Há pouco mais de uma década – lembra –, as empresas reagiam às questões socioambientais como se elas não fizessem parte do seu mundo. Era normal pensar e agir assim. Ninguém se sentia constrangido por tratar como externalidades os impactos provocados no meio ambiente e nas comunidades. Nos últimos anos, no entanto, essa posição conveniente teve de ser revista ante a maior pressão da sociedade por novos compromissos e responsabilidades, mas principalmente, diante da constatação de que o esgotamento dos sistemas social e ambiental pode impor limites severos ao desempenho do sistema econômico.

Um exemplo ilustrativo de “ampliação de visão sistêmica” no mundo corporativo é – segundo Senge – a Nike. Na metade dos anos 1990, essa fabricante norte-americana de materiais esportivos se viu objeto de uma denúncia de trabalho infantil e semiescravo, praticada por um de seus parceiros de cadeia produtiva na Indonésia. O escândalo logo se transformou em crise de reputação, prejuízos colossais e uma onda global de antipatia que só não causou perdas irreparáveis porque a companhia contava com boa imagem de marca e consumidores fiéis.

Para o raciocínio predominante na época, a Nike reagiu conforme o script: alegou inocência, transferiu a responsabilidade ao fornecedor e tentou mostrar que não podia ser “punida” por uma questão “alheia” à natureza do seu negócio. Pressionada, assumiu a culpa, mudou práticas e procurou fazer a lição social de casa. Aprendeu, a duríssimas penas, que as responsabilidades de uma empresa se estendem por toda a sua cadeia produtiva, e que o eventual desrespeito aos direitos de uma criança, em qualquer lugar do mundo, impacta diretamente na sua rentabilidade.

Ainda que iniciado sob a pressão dos fatos, como alternativa para não perder mais, o processo de integrar o sistema social ao econômico fertilizou o ambiente interno e criou condições para inserir as demandas ambientais na gestão do negócio.
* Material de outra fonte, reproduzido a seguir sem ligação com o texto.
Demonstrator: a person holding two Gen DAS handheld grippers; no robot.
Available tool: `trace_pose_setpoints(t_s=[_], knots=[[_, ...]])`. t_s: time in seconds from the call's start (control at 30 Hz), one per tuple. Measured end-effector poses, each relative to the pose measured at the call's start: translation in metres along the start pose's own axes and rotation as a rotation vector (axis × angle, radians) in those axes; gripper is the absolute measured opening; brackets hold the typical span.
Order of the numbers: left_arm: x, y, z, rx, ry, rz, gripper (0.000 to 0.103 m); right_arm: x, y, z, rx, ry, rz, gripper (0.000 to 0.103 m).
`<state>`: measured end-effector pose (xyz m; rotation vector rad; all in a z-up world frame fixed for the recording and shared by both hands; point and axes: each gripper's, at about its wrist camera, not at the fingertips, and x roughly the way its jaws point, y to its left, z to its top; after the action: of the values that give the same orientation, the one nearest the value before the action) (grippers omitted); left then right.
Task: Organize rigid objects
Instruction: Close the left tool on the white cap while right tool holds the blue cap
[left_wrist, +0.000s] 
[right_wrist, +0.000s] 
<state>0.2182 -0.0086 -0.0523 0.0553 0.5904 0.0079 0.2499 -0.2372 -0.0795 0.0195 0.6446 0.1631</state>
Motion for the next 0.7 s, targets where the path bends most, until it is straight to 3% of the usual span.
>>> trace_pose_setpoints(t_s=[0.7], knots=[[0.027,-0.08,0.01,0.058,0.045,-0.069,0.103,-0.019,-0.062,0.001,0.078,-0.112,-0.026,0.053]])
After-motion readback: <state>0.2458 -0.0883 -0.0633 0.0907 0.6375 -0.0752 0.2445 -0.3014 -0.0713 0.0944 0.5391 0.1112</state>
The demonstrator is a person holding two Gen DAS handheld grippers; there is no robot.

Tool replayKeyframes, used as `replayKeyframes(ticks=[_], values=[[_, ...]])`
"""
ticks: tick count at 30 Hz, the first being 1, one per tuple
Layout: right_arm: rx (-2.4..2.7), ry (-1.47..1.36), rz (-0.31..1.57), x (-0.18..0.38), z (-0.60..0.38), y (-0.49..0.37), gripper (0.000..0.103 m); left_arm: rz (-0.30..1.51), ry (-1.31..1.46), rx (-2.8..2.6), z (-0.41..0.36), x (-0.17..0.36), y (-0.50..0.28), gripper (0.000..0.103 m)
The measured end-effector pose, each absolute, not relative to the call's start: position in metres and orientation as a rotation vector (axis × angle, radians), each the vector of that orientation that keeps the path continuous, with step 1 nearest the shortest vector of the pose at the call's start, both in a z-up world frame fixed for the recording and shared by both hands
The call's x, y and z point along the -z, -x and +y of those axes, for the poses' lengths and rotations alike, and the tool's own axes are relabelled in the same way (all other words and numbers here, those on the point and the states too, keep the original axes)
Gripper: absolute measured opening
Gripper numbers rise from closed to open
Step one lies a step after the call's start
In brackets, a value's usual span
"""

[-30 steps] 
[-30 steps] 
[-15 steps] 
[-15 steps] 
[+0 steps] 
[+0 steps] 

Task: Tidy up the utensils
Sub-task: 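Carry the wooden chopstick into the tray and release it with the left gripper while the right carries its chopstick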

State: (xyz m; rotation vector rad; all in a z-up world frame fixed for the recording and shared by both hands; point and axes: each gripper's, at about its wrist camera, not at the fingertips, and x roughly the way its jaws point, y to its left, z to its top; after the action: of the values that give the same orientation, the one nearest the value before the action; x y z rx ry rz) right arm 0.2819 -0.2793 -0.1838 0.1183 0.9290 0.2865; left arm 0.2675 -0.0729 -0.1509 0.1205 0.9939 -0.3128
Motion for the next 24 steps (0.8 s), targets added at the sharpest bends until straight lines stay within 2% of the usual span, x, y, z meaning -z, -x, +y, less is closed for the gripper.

Nos últimos cinco anos, a Nike tem feito uma revolução. Além de elevar seus padrões de desperdício na fabricação, criou uma linha de vestuário à base de algodão orgânico, retirou os solventes dos processos de manufatura, livrou os tênis de borracha de toxinas químicas e passou a utilizar materiais alternativos ao PVC. Sua equipe de design trabalha hoje, em ritmo acelerado, para criar componentes recicláveis e reutilizáveis que tornem seus produtos inteiramente desmontáveis ao final do ciclo de vida.

O que motiva a empresa em torno de ousadas metas verdes não é o medo de viver num mundo insustentável, em que as pessoas repudiem tênis feitos com uso intensivo de derivados de petróleo, mas a alegria de inventar a melhor solução, de se antecipar à concorrência e de participar da criação de um futuro sustentável. Segundo Senge, a alegria produz ambiente favorável ao engajamento, à colaboração e à criatividade.

* Ricardo Voltolini é publisher da revista Ideia Socioambiental e diretor da consultoria Ideia Sustentável: Estratégia e Inteligência em Sustentabilidade.